Prescribing sulfamethoxazole and trimethoprim tablets in the absence of a proven or strongly suspected bacterial infection or a prophylactic indication is unlikely to provide benefit to the patient and increases the risk of the development of drug-resistant bacteria.

Folate Deficiency

Avoid use of sulfamethoxazole and trimethoprim in patients with impaired renal or hepatic function, in those with possible folate deficiency (e.g., the elderly, chronic alcoholics, patients receiving anticonvulsant therapy, patients with malabsorption syndrome, and patients in malnutrition states) and in those with severe allergies or bronchial asthma.

Hematological changes indicative of folic acid deficiency may occur in elderly patients or in patients with preexisting folic acid deficiency or kidney failure. These effects are reversible by folinic acid therapy (see PRECAUTIONS,Geriatric Use).

Hemolysis

In glucose-6-phosphate dehydrogenase deficient individuals, hemolysis may occur. This reaction is frequently dose-related.

Hypoglycemia

Cases of hypoglycemia in non-diabetic patients treated with sulfamethoxazole and trimethoprim are seen rarely, usually occurring after a few days of therapy. Patients with renal dysfunction, liver disease, malnutrition or those receiving high doses of sulfamethoxazole and trimethoprim are particularly at risk.

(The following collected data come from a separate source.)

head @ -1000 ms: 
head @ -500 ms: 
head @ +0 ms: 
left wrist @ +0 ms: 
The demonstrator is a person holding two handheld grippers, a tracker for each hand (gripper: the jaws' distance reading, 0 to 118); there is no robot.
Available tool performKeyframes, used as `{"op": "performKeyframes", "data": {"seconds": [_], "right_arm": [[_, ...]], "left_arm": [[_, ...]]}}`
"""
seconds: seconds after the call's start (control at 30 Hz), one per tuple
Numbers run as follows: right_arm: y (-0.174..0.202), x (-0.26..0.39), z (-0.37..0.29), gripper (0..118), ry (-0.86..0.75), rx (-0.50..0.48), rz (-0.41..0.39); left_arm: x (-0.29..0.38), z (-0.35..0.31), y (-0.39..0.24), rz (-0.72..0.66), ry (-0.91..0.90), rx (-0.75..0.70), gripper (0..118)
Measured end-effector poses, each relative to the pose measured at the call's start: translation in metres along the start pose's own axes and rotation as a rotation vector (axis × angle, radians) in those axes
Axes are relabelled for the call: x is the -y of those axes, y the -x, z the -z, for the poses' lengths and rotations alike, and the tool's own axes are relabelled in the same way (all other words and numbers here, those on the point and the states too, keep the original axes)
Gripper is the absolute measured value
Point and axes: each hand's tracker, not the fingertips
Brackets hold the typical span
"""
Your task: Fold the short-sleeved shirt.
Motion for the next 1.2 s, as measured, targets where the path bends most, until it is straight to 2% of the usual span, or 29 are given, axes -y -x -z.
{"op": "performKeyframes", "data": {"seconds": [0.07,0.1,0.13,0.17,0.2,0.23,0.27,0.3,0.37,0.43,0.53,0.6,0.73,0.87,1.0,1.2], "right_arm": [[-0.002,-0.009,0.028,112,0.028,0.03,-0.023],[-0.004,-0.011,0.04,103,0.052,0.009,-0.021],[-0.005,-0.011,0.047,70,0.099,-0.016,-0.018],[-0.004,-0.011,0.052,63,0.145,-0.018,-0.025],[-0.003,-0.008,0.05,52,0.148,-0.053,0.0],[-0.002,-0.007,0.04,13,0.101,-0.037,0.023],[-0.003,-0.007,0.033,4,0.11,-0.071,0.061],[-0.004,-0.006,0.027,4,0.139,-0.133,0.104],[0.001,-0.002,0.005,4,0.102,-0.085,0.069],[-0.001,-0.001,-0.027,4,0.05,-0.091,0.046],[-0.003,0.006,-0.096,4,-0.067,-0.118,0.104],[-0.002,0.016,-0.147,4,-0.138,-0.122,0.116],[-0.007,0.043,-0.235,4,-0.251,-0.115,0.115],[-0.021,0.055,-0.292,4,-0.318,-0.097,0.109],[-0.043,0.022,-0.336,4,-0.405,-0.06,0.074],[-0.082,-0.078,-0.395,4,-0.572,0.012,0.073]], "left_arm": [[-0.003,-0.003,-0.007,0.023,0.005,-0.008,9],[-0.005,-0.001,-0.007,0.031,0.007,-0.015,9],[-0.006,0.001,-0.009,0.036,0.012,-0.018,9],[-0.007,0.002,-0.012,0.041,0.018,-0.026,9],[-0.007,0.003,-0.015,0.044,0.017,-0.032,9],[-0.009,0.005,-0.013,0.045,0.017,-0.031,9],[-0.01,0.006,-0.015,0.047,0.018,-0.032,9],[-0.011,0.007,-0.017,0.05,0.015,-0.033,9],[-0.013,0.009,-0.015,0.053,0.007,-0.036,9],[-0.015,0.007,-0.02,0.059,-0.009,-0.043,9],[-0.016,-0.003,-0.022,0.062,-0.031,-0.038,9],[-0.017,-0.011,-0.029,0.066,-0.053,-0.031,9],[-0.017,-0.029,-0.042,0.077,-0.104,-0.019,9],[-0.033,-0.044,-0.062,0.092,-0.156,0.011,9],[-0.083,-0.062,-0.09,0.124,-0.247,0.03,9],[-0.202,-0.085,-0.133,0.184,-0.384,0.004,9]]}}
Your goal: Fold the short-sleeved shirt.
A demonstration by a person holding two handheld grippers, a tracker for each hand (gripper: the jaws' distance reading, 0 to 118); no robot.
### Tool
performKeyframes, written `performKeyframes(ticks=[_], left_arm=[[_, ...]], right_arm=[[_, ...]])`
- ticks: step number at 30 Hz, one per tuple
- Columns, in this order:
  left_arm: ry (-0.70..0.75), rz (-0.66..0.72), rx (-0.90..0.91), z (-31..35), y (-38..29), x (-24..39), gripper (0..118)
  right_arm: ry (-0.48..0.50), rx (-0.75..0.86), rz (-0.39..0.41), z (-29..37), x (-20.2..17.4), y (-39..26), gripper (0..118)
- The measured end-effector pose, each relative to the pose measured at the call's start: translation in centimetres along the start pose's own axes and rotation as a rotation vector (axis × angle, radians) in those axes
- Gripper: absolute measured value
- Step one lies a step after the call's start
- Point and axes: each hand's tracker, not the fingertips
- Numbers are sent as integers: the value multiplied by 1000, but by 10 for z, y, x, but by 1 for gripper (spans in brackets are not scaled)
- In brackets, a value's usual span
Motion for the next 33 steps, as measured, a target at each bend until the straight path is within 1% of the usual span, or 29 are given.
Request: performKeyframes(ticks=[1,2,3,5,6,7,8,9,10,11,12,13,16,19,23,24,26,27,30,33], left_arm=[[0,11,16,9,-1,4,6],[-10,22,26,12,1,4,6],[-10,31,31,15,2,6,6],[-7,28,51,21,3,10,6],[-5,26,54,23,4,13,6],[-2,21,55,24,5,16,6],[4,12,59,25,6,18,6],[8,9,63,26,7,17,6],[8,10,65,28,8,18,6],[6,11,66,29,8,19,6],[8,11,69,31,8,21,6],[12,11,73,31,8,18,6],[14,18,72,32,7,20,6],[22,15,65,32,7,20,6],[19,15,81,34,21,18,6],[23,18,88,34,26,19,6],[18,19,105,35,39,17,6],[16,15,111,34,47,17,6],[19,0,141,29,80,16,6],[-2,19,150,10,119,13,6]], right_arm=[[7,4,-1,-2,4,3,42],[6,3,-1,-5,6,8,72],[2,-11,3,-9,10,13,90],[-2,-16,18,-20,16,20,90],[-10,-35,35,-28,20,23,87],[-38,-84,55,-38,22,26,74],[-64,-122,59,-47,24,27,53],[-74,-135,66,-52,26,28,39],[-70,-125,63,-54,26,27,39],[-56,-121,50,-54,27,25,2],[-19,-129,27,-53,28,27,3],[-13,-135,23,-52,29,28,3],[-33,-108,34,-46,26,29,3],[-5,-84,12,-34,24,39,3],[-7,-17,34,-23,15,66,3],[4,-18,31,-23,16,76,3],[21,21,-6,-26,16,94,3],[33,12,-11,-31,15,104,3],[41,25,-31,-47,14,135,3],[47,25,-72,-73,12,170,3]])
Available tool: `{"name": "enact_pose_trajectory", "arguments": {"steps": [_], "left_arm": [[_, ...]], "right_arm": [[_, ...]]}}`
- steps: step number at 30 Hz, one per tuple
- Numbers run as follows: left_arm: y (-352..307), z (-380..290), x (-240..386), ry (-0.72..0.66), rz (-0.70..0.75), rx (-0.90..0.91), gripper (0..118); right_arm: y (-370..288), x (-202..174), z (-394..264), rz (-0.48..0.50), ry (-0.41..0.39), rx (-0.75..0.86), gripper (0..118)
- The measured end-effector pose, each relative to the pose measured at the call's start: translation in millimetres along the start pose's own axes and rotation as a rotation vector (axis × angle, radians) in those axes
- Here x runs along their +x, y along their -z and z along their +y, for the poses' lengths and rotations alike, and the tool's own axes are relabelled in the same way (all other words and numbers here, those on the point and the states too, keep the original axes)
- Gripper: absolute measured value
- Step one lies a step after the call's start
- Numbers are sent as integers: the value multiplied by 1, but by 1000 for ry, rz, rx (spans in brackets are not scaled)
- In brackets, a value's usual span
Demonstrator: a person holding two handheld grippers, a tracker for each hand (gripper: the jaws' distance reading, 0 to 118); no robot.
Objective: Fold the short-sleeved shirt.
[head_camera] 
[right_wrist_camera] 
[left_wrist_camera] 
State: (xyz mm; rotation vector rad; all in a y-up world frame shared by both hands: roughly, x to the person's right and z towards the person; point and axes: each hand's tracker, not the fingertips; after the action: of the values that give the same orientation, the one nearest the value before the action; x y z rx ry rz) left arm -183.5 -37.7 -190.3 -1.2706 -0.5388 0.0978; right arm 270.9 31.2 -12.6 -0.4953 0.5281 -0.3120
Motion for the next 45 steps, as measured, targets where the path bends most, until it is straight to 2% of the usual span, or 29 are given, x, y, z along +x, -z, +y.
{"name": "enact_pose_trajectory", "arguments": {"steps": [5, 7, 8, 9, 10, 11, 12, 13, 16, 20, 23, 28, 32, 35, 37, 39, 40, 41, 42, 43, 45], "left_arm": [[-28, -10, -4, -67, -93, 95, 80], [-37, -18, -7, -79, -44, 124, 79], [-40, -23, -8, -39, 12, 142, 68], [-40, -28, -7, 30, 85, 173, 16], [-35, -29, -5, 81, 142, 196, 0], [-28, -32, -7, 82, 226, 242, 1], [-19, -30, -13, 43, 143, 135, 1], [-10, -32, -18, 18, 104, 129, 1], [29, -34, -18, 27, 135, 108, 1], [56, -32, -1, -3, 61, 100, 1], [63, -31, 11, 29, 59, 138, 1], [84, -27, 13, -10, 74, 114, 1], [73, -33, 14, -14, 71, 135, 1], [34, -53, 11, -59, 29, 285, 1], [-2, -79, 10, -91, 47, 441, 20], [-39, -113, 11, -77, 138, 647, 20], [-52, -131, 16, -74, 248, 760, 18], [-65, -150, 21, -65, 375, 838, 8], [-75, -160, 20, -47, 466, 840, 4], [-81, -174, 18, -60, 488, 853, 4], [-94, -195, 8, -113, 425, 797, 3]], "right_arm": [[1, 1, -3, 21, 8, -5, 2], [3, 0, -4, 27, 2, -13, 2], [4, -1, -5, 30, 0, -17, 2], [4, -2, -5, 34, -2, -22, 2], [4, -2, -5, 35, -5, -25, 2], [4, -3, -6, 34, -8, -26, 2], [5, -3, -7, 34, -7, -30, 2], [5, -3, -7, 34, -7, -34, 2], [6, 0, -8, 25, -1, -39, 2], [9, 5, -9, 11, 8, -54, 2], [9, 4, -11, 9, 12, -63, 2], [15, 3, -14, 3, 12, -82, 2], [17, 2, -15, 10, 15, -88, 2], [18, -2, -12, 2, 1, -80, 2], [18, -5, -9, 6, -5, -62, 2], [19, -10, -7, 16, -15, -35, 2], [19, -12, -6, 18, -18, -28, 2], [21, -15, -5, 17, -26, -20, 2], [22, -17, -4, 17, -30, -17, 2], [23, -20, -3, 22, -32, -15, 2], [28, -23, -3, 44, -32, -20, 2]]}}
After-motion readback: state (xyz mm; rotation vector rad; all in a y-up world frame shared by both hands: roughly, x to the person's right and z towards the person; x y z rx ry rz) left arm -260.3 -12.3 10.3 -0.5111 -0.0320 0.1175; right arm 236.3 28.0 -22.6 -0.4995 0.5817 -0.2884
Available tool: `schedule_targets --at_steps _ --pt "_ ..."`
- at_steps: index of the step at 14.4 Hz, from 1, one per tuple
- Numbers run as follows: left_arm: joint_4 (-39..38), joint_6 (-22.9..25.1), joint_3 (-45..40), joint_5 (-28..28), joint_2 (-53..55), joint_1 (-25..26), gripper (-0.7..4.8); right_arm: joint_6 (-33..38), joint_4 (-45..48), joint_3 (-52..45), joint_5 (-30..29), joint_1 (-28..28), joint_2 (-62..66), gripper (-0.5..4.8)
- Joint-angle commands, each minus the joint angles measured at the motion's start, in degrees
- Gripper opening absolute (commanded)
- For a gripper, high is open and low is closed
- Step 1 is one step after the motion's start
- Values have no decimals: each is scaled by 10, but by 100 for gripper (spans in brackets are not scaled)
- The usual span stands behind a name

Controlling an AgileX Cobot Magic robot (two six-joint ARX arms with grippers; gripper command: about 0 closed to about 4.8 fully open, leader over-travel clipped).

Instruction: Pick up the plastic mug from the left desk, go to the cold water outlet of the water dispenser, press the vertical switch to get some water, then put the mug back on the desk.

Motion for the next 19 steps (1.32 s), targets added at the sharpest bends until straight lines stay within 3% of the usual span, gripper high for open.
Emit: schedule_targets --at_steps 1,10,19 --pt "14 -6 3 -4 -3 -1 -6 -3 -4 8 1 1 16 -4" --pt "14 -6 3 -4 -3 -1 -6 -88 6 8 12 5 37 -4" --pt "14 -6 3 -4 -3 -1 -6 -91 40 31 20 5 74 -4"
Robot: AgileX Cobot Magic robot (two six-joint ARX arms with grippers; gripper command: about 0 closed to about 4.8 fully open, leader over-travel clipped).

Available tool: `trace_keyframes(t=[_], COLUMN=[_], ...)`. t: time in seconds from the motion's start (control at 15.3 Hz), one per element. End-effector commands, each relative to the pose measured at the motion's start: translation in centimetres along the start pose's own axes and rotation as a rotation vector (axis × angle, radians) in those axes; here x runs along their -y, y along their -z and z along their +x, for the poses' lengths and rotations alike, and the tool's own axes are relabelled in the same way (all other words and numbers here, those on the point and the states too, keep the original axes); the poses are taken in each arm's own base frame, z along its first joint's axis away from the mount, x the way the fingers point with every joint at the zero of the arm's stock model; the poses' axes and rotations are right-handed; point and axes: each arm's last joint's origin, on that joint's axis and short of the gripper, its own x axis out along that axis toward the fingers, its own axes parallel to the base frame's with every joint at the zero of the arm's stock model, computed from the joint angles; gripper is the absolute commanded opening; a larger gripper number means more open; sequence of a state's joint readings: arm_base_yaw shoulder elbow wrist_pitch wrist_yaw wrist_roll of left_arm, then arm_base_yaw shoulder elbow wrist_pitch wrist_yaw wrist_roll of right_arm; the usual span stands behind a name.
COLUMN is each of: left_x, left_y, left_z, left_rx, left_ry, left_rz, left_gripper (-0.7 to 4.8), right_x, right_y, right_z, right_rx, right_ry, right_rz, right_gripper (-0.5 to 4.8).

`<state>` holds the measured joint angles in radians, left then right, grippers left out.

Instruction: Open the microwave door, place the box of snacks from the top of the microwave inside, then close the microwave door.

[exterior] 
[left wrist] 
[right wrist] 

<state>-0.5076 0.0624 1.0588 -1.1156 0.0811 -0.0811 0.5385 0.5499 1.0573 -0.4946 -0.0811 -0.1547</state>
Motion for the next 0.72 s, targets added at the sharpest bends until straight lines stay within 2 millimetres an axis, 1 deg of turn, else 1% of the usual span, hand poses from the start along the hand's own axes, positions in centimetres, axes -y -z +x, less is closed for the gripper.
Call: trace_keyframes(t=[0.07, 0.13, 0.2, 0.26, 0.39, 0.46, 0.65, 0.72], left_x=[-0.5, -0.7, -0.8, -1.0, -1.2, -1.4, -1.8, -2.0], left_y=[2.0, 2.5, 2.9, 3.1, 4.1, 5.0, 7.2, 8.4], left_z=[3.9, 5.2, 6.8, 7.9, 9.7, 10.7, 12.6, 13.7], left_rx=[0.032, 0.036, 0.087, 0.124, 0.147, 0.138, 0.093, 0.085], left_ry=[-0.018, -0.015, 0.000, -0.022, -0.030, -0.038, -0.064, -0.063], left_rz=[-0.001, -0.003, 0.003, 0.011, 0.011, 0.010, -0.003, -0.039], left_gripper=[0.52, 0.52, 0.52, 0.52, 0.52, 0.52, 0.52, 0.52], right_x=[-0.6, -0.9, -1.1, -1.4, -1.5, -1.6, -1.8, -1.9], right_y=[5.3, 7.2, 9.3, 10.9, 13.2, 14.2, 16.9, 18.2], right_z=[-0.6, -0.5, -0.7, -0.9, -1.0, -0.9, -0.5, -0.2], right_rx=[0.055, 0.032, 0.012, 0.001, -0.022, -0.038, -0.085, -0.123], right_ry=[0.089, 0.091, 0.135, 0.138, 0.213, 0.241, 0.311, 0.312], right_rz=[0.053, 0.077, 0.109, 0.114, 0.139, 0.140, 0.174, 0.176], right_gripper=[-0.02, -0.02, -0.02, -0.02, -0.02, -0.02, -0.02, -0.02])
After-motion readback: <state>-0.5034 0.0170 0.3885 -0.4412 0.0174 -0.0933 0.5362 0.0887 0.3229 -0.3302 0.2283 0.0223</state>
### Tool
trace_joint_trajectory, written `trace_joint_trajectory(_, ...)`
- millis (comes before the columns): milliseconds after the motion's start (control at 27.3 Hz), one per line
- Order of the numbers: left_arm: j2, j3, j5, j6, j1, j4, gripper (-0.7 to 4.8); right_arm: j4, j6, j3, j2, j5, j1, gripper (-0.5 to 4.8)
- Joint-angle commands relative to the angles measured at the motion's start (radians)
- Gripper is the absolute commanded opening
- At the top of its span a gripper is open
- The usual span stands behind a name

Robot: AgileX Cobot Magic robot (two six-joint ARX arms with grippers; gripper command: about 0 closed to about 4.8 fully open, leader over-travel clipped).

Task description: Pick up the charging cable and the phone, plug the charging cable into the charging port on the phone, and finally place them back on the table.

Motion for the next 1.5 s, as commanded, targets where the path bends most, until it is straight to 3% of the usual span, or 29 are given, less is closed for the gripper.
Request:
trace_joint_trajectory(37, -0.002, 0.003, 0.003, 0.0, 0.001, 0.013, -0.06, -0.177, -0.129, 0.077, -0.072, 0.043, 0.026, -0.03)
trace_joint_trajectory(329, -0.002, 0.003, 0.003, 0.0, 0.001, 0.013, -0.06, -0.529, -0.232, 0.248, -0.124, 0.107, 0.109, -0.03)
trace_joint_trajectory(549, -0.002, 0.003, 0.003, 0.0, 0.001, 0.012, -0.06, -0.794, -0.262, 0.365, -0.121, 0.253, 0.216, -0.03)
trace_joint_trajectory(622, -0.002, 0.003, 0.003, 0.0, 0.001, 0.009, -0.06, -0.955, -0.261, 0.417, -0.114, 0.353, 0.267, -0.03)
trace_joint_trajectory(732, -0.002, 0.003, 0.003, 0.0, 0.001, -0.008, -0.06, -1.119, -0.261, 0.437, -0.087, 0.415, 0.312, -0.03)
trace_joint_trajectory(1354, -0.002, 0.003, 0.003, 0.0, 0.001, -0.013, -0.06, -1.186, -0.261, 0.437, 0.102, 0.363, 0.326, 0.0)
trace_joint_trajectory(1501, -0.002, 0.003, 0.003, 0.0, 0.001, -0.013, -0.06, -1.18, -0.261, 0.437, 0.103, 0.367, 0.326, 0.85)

Impaired Phenylalanine Metabolism

The trimethoprim component of sulfamethoxazole and trimethoprim has been noted to impair phenylalanine metabolism, but this is of no significance in phenylketonuric patients on appropriate dietary restriction.

Porphyria and Hypothyroidism

Like other drugs containing sulfonamides, sulfamethoxazole and trimethoprim can precipitate porphyria crisis and hypothyroidism. Avoid use of sulfamethoxazole and trimethoprim in patients with porphyria or thyroid dysfunction.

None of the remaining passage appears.